With all of this we knew business had to keep going. We still had deadlines and project work to do.

Yet we knew we had to find a way to accomplish business as usual somewhere else. For half of us we moved and worked in temporary offices in Manhattan and NJ. But predominantly we all worked from home. We became a virtual agency overnight. Literally.

But being virtual isn’t really the interesting part.

Our team moving to temporary spaces.What was interesting was not only did we validate the power of telecommuting, but we experienced another level of our employer brand.

The question becomes how sustainable is your brand when it is pulled apart? How does it enable those ingredients that are often glazed into value propositions and not truly tested into action? We found that out quickly. We found out that the employment experience doesn’t confine itself within brick and mortar. Or within a specific timeline of the day. We found that the employer brand ventures into our home offices, and our living rooms. And the more seamless and adaptive the experience is outside of the traditional brick and mortar of our office, the more it inspired us to pull together.

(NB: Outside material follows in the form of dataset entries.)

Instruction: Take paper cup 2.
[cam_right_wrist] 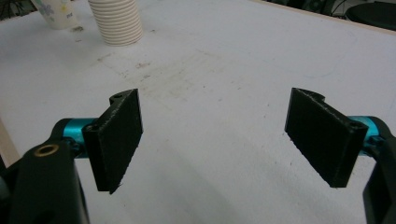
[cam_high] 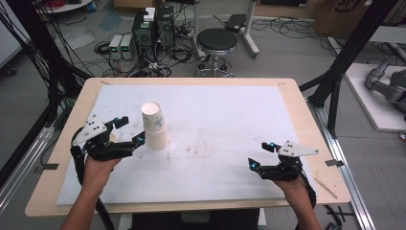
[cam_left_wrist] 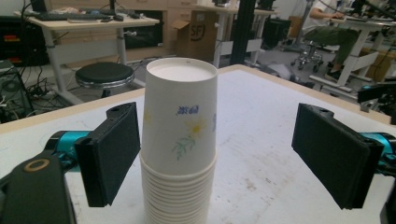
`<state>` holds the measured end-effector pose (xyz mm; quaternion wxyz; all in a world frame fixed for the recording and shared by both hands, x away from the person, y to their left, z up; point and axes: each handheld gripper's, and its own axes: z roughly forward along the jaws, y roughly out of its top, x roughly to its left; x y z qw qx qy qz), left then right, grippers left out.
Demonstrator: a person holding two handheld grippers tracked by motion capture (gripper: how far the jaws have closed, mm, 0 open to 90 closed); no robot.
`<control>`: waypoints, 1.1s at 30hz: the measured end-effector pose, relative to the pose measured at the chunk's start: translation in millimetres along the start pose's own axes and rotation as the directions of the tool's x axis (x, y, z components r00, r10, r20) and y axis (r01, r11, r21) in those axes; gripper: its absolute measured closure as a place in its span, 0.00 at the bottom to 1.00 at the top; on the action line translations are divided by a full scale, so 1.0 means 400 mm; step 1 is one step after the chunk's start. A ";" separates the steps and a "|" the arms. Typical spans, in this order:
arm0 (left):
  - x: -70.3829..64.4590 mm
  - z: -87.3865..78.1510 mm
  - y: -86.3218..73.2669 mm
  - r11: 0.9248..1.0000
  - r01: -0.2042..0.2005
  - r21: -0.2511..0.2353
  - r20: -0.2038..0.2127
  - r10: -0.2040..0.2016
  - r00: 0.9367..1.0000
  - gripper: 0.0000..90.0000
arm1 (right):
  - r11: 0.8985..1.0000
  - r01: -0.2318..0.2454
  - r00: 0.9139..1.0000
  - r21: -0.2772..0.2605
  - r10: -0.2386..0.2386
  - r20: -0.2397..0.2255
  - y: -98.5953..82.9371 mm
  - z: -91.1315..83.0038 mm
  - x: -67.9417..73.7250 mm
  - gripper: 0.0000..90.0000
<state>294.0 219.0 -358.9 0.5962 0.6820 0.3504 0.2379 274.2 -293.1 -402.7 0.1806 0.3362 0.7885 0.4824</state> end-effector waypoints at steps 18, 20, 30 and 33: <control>0.034 0.085 0.050 0.998 0.015 0.065 -0.022 -0.014 1.000 0.17 | 1.000 0.003 1.000 0.007 -0.003 -0.007 -0.001 0.006 0.000 0.22; 0.035 0.094 0.054 0.998 0.012 0.069 -0.018 -0.011 1.000 0.17 | 1.000 0.002 1.000 0.006 -0.002 -0.008 -0.001 0.006 -0.001 0.22; 0.033 0.145 0.060 0.995 -0.005 0.101 -0.003 0.005 1.000 0.17 | 1.000 -0.002 1.000 0.011 0.002 -0.012 -0.002 0.009 -0.001 0.22; 0.034 0.160 0.057 0.993 -0.006 0.120 -0.001 0.006 1.000 0.17 | 1.000 -0.001 1.000 0.011 0.001 -0.013 -0.003 0.009 -0.002 0.22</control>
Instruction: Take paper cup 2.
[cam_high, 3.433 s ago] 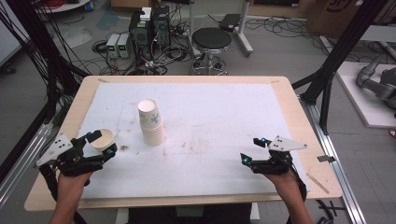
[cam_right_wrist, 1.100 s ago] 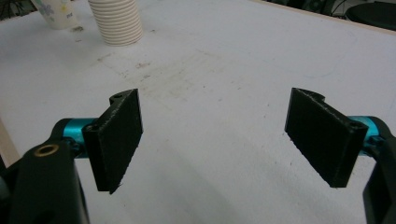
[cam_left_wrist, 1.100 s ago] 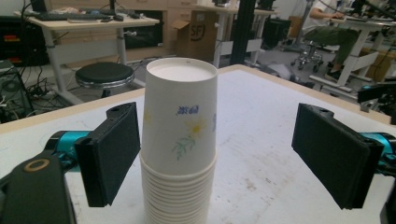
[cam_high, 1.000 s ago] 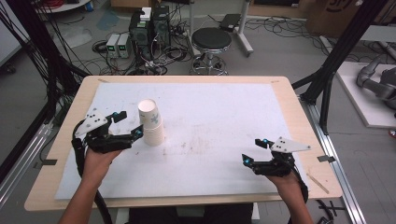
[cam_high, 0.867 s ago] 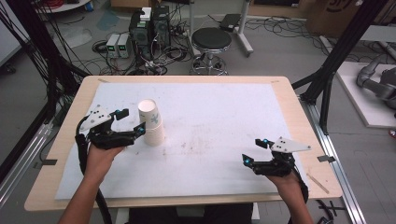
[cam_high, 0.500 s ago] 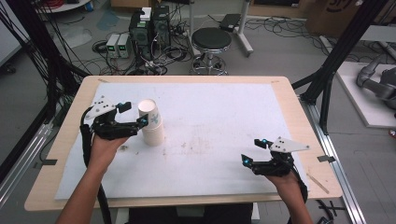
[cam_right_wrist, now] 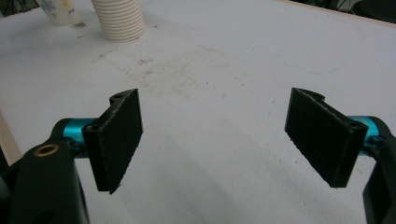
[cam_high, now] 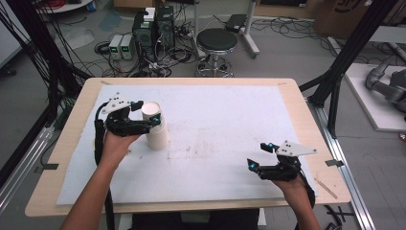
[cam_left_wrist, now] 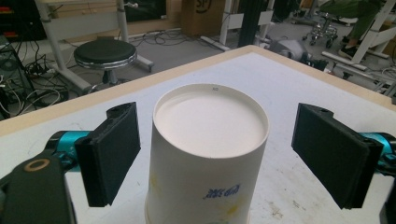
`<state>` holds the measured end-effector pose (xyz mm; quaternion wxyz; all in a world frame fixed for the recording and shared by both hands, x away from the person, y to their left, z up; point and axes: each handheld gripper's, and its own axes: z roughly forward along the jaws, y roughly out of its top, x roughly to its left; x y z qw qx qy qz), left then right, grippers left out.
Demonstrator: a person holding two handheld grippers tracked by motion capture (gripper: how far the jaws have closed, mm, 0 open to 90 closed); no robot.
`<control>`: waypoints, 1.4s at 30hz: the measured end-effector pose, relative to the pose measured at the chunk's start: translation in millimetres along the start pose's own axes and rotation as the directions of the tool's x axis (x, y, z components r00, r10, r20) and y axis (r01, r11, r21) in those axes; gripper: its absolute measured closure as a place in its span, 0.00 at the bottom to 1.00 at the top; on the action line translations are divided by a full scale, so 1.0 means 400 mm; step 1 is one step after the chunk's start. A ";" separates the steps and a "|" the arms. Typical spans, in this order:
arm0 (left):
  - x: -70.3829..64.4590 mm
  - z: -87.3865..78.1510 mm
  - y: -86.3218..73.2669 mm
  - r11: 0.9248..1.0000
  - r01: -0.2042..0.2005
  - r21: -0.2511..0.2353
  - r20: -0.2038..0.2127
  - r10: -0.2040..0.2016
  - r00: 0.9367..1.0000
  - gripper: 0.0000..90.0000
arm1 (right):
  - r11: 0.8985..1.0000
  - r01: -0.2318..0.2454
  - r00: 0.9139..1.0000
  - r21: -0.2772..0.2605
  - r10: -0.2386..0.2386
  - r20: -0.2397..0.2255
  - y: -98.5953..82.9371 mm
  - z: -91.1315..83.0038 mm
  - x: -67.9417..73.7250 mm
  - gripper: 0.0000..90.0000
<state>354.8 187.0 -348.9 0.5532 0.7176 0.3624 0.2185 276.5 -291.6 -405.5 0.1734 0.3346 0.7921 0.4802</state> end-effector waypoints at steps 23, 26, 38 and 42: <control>0.010 0.009 0.000 1.000 -0.013 0.013 0.004 0.013 1.000 0.35 | 1.000 -0.005 1.000 0.012 0.005 -0.003 -0.002 0.002 0.000 0.22; 0.007 0.001 0.013 1.000 -0.021 0.008 0.005 0.021 1.000 0.36 | 1.000 -0.001 1.000 0.011 0.001 -0.003 -0.002 0.002 -0.001 0.22; -0.004 -0.050 0.079 0.998 -0.026 -0.061 0.010 0.027 1.000 0.37 | 1.000 -0.004 1.000 0.010 0.004 -0.005 0.000 -0.001 0.002 0.22; -0.007 -0.070 0.102 0.995 -0.033 -0.093 0.012 0.035 0.999 0.37 | 1.000 -0.003 1.000 0.008 0.003 -0.005 0.002 -0.003 0.003 0.22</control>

Thanks to technology, we collaborated and worked virtually as if we were sitting right next to each other.

In our temporary offices that was literally the case. But an interesting experience started to unfold. It was the feeling of the challenge of being on our own yet responsible for the success of our agency. We became entrepreneurs and owners. Our temporary offices and our home environments offered a different perspective of our work. It brought perspective to what we were doing and gave us more time to reflect upon the value of what we do and what we do for each other by simply being away from the day to day things we took for granted. It was the result of the CEO of the company reaching out to all of us and asking for help by demonstrating trust and confidence in the workforce to work virtually. So the term “telecommuting” takes on a more critical variable in employer branding.

Telecommuting isn’t new, nor is it for everybody.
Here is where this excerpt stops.